◆ Source data:
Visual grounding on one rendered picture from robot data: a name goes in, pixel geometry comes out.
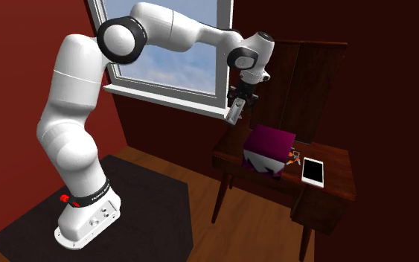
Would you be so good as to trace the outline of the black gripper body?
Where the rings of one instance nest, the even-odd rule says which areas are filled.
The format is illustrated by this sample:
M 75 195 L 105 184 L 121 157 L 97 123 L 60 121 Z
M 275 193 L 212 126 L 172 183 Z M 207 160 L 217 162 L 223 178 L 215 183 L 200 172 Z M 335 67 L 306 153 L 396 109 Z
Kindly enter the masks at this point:
M 245 108 L 252 108 L 258 100 L 258 96 L 254 93 L 255 85 L 245 83 L 242 80 L 238 82 L 236 86 L 230 86 L 227 92 L 227 106 L 231 107 L 236 98 L 243 99 L 245 103 Z

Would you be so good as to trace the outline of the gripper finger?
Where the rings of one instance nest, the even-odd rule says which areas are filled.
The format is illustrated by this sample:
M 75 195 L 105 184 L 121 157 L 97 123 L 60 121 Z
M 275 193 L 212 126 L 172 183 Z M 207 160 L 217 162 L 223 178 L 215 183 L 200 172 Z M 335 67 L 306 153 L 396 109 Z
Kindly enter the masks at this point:
M 243 108 L 246 104 L 246 101 L 242 98 L 235 98 L 232 105 L 230 106 L 230 110 L 225 118 L 225 122 L 235 126 L 237 122 L 241 119 L 241 114 L 243 112 Z

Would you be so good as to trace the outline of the purple and white box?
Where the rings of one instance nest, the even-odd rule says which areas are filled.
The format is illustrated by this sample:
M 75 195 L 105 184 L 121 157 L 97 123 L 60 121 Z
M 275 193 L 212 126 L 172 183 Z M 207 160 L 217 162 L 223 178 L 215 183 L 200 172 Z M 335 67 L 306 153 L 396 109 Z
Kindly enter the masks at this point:
M 258 124 L 243 144 L 242 166 L 279 180 L 294 140 L 294 133 Z

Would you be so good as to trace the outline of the white framed window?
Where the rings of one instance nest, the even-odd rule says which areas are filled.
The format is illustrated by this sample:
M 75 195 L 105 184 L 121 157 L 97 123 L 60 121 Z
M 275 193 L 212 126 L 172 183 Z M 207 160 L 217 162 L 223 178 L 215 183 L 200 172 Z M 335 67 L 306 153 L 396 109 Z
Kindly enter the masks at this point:
M 146 1 L 168 7 L 218 28 L 232 26 L 234 0 L 86 0 L 93 28 L 107 19 L 129 14 Z M 131 65 L 108 65 L 110 83 L 104 88 L 116 95 L 145 100 L 200 115 L 224 119 L 229 111 L 229 69 L 220 48 L 197 43 L 179 53 L 147 45 Z

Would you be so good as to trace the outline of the small orange grey object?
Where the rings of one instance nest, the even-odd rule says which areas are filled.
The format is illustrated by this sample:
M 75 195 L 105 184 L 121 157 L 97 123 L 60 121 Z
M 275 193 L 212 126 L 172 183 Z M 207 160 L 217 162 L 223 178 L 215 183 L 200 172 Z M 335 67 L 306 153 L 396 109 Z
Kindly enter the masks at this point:
M 296 163 L 298 166 L 301 166 L 301 153 L 292 147 L 289 151 L 288 159 L 286 165 Z

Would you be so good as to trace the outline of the white tablet with black screen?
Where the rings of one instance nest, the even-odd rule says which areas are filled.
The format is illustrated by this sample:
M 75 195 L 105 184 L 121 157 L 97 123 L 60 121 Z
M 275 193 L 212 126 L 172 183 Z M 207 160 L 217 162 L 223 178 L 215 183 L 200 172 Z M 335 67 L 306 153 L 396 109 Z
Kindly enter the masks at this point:
M 303 158 L 303 166 L 301 172 L 301 181 L 308 185 L 313 185 L 318 188 L 324 187 L 324 162 Z

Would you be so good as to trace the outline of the dark wooden desk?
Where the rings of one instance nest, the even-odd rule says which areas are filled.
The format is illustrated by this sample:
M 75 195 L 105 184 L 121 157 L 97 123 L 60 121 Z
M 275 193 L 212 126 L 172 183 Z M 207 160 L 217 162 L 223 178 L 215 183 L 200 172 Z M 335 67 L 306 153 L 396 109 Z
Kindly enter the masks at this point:
M 292 197 L 290 217 L 303 227 L 300 261 L 307 253 L 311 232 L 331 234 L 356 196 L 348 151 L 313 142 L 346 48 L 343 42 L 278 40 L 266 67 L 273 76 L 261 84 L 258 102 L 243 112 L 212 151 L 213 167 L 223 172 L 212 217 L 217 218 L 235 178 Z M 324 163 L 324 187 L 302 182 L 301 170 L 292 165 L 279 180 L 244 168 L 243 143 L 258 124 L 295 133 L 293 146 L 301 155 Z

◆ Task description: Only the number is needed. Say how many lines of the entries contain "white".

◆ Finished exercise: 3